Rick:"Bu doğru mu? Olanları durduramazsak, senin gibi daha çok insan... ya da başka şeyler olacak."

Adam gülümsedi, ama gülümsemesi tüyler ürperticiydi.

Adam:"Durdurmak... mümkün değil. Çünkü bu sadece başlangıç. Bu salgın sadece bir kapı."

O anda koridorun diğer ucundan bir tıkırtı duyuldu. Rick ve Luke başlarını o yöne çevirdi.

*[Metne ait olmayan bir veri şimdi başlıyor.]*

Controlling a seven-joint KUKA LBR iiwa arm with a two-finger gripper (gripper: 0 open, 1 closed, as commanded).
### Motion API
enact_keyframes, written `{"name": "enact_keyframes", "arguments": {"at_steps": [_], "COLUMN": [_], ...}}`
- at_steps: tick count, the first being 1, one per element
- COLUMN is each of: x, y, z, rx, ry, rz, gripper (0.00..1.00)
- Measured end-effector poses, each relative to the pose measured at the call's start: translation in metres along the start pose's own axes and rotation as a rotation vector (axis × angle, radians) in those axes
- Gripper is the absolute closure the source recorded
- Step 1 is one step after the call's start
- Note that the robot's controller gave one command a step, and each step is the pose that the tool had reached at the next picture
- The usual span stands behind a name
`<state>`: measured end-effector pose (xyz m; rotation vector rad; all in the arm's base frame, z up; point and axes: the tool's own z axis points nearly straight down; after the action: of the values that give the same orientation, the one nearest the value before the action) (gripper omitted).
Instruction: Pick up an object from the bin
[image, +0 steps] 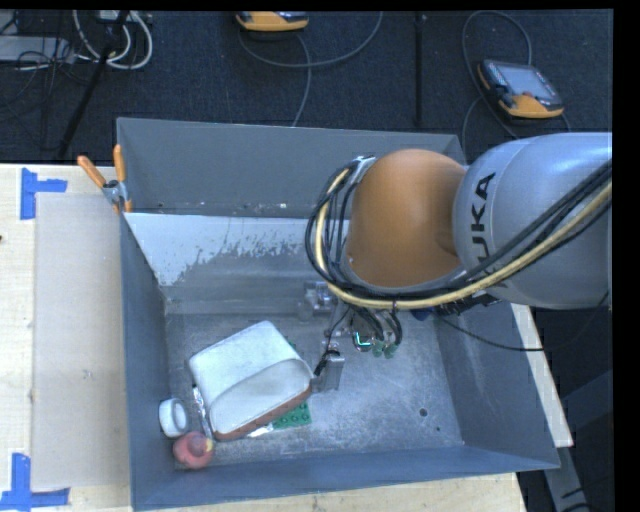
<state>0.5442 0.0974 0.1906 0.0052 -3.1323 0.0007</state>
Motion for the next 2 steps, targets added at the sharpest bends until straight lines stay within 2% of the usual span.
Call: {"name": "enact_keyframes", "arguments": {"at_steps": [1,2], "x": [-0.032,-0.027], "y": [0.072,0.072], "z": [0.115,0.089], "rx": [-0.007,0.002], "ry": [-0.029,-0.014], "rz": [-0.349,-0.576], "gripper": [0.00,0.00]}}
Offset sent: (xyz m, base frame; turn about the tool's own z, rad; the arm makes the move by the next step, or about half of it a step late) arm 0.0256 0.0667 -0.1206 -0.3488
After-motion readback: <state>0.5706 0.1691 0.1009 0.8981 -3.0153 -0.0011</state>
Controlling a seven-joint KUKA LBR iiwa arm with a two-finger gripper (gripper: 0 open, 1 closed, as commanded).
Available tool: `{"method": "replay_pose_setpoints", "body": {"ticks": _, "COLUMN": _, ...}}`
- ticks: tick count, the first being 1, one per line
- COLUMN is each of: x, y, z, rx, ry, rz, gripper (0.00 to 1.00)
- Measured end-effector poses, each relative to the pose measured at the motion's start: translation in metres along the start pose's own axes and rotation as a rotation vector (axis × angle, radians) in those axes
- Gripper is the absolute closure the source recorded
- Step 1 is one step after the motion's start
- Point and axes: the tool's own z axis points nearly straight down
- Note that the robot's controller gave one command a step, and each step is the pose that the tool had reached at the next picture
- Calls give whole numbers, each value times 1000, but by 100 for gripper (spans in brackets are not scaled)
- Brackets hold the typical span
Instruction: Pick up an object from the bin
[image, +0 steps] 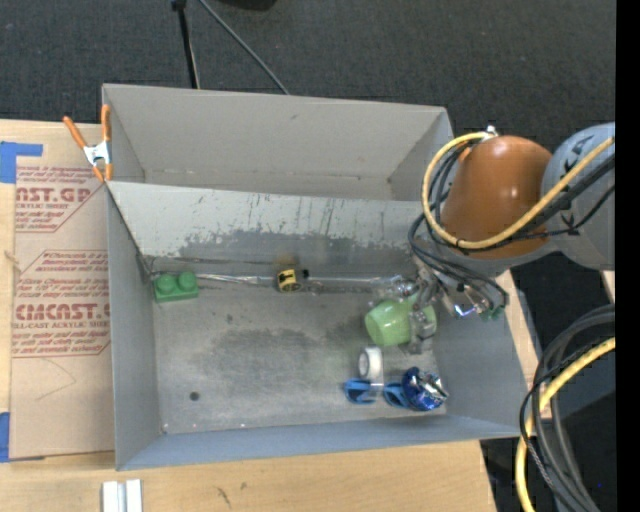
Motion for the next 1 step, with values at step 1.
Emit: {"method": "replay_pose_setpoints", "body": {"ticks": 1, "x": -4, "y": -5, "z": -130, "rx": 8, "ry": -13, "rz": -6, "gripper": 100}}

Koridorun diğer ucundan gelen tıkırtı sesi giderek yaklaşıyordu. Rick ve Luke, o figürle karşı karşıya kalmanın verdiği gerginlikle birbirlerine baktılar. Adam hâlâ duruyordu, yüzündeki ifade bulanıktı; insan ve başka bir şey arasında asılı kalmış gibiydi.

Rick, sessizce Luke'nun omzuna dokundu."Hazırlan, bu iş burada bitmeyebilir."

Luke, derin bir nefes alarak adamın yanına yaklaştı. Telefonu elinden almak için tekrar uzandı, ancak bu sefer adam çekingen ama kararlı bir şekilde geri çekildi.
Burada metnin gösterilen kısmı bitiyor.